Fortaleza é um sertão pobre, vasto e imenso. Eu acho que no fundo, Fortaleza é um sertão triste, um sertão empobrecido, não é pobre, ele é riquíssimo não é? [...] Essa coisa, eu gosto muito de Fortaleza, que é esse sertão, no fundo, no fundo há um sertão em Fortaleza. As pessoas vieram do sertão e trouxeram todo o sertão dentro delas, pra essa água de mar, e eu acho que o mar já leva e traz gente, mesmo que simbolicamente, mas essa dupla faz de Fortaleza um lugar mais, é… como eu disse assim um lugar sempre na fronteira. [...] Mas a Fortaleza tem esses dois lugares e o sertão também, o sertão é o nosso mais profundo do ser.
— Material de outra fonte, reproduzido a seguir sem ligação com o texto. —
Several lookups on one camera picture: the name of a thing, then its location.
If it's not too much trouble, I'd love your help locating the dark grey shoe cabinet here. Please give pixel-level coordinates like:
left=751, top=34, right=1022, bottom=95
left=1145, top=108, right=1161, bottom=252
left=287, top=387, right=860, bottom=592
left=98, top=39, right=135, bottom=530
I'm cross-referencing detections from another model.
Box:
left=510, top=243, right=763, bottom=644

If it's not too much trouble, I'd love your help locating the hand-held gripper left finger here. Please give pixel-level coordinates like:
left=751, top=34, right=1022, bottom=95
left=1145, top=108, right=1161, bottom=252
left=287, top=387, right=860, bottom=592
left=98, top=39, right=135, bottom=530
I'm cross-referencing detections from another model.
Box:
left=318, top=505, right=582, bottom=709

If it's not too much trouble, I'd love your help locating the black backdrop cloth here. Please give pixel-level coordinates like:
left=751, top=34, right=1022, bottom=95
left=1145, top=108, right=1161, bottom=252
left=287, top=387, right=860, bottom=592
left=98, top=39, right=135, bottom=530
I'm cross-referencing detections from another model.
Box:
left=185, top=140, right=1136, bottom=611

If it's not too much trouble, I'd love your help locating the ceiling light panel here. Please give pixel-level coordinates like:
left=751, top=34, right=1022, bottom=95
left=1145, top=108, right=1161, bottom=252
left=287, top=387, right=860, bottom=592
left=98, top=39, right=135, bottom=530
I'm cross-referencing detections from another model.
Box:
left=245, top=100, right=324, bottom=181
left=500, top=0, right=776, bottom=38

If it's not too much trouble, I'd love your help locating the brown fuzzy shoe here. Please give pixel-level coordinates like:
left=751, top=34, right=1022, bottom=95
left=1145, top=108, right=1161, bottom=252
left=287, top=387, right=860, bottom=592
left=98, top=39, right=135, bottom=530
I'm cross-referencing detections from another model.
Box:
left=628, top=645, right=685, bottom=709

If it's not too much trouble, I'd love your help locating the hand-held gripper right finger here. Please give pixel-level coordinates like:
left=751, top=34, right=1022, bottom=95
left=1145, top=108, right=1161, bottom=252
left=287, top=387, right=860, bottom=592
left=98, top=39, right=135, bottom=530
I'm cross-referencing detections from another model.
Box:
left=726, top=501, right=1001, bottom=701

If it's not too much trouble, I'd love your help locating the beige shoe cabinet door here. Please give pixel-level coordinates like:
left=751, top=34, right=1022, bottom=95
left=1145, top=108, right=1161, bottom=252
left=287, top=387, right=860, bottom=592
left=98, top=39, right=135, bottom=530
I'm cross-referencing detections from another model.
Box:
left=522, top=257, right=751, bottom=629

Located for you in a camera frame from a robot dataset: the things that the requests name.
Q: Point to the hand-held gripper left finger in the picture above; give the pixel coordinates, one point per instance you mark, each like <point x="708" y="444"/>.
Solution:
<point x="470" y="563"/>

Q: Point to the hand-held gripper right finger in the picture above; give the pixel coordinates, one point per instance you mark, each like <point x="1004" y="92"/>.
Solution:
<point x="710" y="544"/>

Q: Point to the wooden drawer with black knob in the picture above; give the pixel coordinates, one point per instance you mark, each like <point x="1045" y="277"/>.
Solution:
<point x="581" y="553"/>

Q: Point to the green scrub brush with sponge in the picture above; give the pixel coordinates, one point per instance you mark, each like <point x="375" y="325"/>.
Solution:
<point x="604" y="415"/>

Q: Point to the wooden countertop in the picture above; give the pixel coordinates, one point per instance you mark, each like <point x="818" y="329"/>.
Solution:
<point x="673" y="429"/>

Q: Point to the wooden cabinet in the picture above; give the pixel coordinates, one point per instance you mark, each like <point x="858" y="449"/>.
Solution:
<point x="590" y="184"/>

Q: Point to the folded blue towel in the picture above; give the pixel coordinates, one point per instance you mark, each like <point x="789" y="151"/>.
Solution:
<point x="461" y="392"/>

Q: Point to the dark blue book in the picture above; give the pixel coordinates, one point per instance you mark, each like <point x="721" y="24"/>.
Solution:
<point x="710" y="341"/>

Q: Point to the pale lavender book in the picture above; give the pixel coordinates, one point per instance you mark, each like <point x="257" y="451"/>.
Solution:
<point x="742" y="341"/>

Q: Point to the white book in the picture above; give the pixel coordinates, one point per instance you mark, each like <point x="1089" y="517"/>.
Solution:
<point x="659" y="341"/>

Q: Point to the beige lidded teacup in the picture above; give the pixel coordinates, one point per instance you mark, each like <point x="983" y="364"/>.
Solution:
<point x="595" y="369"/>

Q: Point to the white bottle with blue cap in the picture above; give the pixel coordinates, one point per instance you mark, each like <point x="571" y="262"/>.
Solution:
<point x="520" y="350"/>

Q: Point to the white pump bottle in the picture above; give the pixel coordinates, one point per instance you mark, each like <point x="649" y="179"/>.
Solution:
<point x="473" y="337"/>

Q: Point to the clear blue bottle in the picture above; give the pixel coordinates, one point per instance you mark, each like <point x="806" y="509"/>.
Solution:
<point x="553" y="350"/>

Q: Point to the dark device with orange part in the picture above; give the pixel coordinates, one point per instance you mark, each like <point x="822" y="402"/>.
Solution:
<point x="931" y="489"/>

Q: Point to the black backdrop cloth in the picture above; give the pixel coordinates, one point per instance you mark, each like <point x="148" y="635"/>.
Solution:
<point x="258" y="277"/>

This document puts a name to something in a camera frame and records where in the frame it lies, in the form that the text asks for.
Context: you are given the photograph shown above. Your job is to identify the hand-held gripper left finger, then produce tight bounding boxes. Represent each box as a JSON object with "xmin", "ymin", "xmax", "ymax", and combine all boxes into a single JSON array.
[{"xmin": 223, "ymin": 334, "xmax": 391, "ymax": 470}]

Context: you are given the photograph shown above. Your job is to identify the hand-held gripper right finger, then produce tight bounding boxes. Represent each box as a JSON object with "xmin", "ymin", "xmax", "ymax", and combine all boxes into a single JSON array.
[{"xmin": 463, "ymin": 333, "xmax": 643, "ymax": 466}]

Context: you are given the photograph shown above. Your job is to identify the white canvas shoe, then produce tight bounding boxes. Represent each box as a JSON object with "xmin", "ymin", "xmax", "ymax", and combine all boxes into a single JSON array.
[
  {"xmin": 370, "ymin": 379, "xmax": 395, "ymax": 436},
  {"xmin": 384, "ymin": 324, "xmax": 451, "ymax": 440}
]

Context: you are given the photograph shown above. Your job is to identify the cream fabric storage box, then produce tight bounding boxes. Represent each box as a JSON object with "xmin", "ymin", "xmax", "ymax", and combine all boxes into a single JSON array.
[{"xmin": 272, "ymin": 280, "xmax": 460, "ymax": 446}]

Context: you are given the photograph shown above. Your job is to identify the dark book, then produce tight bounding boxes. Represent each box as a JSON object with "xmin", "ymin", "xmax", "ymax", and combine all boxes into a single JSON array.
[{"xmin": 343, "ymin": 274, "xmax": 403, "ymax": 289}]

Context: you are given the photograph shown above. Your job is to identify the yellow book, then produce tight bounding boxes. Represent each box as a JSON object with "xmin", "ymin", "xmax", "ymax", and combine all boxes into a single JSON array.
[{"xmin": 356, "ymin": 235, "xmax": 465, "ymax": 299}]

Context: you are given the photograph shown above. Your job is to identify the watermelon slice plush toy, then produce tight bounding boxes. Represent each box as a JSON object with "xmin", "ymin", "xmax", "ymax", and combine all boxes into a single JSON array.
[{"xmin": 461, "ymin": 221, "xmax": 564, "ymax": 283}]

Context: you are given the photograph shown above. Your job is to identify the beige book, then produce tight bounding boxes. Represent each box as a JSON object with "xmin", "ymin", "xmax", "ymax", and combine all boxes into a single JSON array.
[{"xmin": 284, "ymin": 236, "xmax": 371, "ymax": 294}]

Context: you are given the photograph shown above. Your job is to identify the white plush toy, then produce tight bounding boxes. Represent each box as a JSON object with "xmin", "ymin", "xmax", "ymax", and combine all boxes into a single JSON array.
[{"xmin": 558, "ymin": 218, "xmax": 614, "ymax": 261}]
Eu digo triste, mas… mas não é uma coisa triste como se pensa, quando eu digo assim é porque ele é mais fundo, é a própria… é uma forma própria de olhar onde a cultura da necessidade impera. (Entrevista em 30.11.2020)

 

O depoimento de Ângela nos remete ao que Maffesoli (2004) atribui às referências compartilhadas, de diferentes ordens e essencialmente simbólicas, com o outro. Elas constroem socialmente a realidade, ou seja, constituem o mundo comum. Portanto, “Estou no mundo que eu constituo” (Maffesoli, 2004, p. 48). Assim, o conjunto de referências da artista sobre a capital cearense remete à relação dela com as práticas culturais sertanejas presentes na Fortaleza de sol e mar.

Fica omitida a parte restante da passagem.